Grace whipped out a can of Lychee from the kitchen cabinet, and offered the fruit to the family. All of us were eager to dig into the can that had been sitting unopened for nearly three days. It truly took us that long to find a can opener.
My sister snagged a fork from the silverware, and plopped down on the couch. The can was passed around for bit, all of us stuffing our faces.
It seemed like a good idea at the time to use my hands rather than a utensil, but hindsight is 20-20. Suddenly, the base of my right middle finger slide across the cold, and rigid top of the container, opening up my skin like a zipper.
I rushed up, and tore a paper towel from the roll, clasping it against a cut that was now bleeding profusely. Mom refused to look. Quickly I scanned it over. It was unnervingly deep.
That determined the next four hours- binging on youtube videos in the emergency room, while clamping a scrap of cotton against the open wound.
“You’re not going to be able to swim for about two weeks.” The doctor said, wrapping the bandages about the scar.
Four stitches, and my own personal finger splint was what I walked out with that day. It was excruciating. Each day, I was forced to stay on land, while my siblings snorkeled out in the water.
Although I can’t complain. It’s been gorgeous, sunny, and warm. The stitches have started to make me appreciate the beach rather than just the sea, and it’s nice to unwind sometimes.
Joshua and Grace seem to be having a blast as well. They saw an octopus while snorkeling, and claimed to have seen it camouflage.
After twelve days, the stitches were off- done by the handy work of fingernail clippers.
As my first swim, us and a few friends set out for a scuba diving trip. We went night diving at a local reef called fisheye- with these huge dips in the sand. The dips are called Piti Bomb Holes, which may or not have been caused by bombs during WWII. The cause is still under debate.
Fun fact- a barracuda used to live around this reef, but there were accounts of it biting fingers off, so the authorities had to put it down.
The dive was eerie, the water was black, and the only illumination was the projection of our flashlights, and the shimmer of the moon. Everything felt more alive than it does in the day. Plankton, and shrimp, swarmed like clouds in the water. Coral displayed their fans swaying in the sea, as they feed off of passing food. Creatures that are hard to find in the day, swiftly dart from the beam of our lights.

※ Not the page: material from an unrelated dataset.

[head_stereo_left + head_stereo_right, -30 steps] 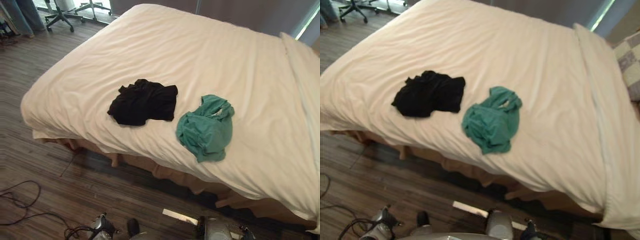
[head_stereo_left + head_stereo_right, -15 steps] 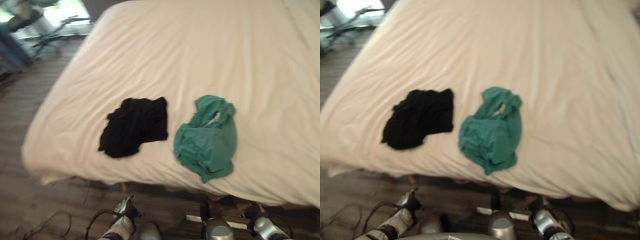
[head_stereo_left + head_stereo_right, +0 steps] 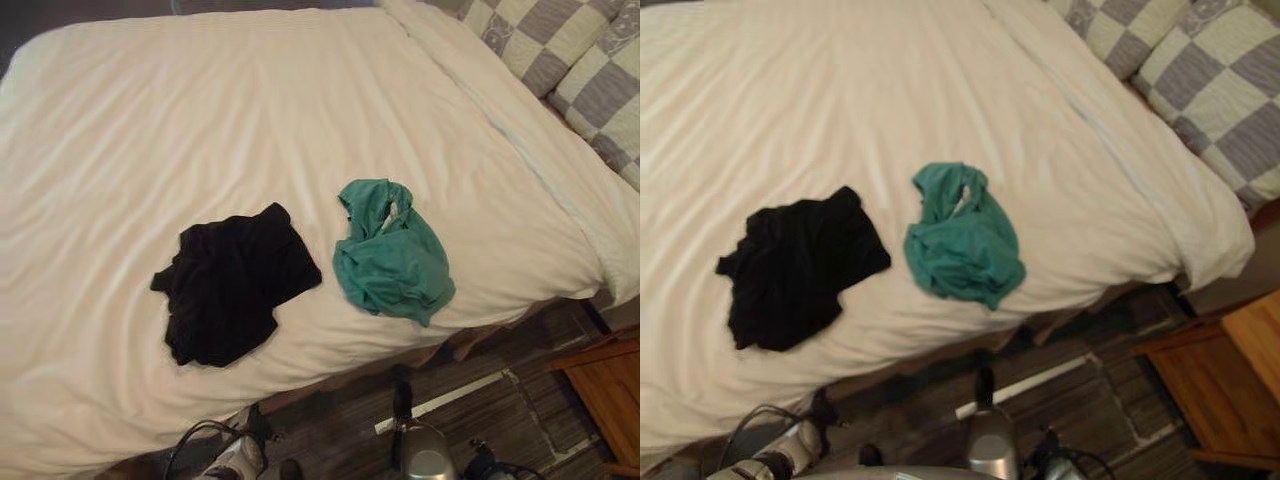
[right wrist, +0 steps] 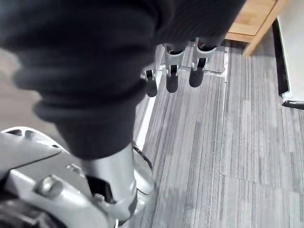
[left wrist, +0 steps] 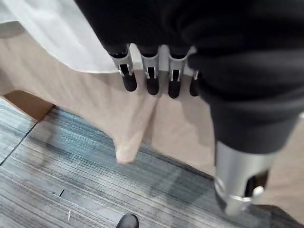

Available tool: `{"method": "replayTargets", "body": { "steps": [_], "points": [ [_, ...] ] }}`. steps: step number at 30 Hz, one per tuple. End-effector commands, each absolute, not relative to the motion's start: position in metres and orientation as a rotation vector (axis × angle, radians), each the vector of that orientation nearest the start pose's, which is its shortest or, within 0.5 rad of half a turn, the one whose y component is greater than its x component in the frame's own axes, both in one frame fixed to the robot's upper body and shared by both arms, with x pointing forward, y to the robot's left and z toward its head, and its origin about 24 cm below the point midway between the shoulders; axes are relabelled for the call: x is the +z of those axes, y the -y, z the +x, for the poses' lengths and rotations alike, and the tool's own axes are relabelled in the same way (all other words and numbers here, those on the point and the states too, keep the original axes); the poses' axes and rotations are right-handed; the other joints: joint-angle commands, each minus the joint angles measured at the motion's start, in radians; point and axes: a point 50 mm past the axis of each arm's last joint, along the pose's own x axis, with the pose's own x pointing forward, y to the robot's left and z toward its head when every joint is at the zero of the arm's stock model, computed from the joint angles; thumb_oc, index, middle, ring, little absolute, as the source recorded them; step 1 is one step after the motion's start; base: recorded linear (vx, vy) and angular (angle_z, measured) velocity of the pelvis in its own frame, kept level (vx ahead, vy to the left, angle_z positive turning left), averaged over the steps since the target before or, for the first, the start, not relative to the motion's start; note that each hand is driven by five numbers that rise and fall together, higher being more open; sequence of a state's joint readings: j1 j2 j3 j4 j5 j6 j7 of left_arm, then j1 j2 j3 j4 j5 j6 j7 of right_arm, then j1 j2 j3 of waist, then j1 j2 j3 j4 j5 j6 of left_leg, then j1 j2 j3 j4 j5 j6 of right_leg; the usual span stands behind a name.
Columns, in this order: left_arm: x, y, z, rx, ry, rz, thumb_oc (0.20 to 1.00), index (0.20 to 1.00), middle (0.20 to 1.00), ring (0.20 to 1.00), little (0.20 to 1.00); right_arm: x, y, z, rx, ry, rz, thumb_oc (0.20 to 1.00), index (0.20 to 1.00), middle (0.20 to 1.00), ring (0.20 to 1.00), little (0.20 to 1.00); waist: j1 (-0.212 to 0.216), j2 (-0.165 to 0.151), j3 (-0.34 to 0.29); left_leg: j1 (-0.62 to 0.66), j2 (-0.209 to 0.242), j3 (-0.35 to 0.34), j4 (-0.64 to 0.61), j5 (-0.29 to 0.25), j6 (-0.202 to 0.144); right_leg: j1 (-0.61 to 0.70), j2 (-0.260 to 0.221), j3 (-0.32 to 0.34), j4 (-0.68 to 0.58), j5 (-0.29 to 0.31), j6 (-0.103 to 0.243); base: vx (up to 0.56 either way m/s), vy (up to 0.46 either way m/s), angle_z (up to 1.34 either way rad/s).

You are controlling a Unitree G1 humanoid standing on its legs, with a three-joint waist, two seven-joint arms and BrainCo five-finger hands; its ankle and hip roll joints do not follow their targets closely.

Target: Tidy up the quilt and then pick up the clothes from the bed and put them into the laundry hamper.

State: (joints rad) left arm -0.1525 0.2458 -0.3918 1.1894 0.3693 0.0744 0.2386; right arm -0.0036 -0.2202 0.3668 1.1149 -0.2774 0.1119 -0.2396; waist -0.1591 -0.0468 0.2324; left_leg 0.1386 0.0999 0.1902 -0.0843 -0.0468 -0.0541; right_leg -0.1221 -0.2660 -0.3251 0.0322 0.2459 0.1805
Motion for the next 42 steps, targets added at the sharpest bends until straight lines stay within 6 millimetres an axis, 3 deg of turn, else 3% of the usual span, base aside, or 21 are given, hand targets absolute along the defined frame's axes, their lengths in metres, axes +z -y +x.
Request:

By the start of the dive, we saw a solitary lionfish, resting in the open sand.
During the swim, there were long spiked sea snakes tangling their way through the coral, moving leisurely with each pulse of the body. We found a tiny puffer fish hiding in the coral.
We were nearing the end, and preparing for our ascent, when through the dark, a flashlight was strobing back and forth. We jetted forward to see what the diver had found. Hard to find, but present, was a Moray Eel, weaving seamlessly in and out of the reefs crevices. You could see it’s back- dark, dark green, speckled black.
It stuck out it’s head for just a fleeting moment, checking us out, and then flashed back into the rocks.
On our walk through the shallows, a Snowflake Eel popped out at us, not the least bit shy and swam towards. It was small, and white (hence the name).
As we were coming up on shore, we turned around as saw the other diving group.
“There were four octopuses!” They shouted.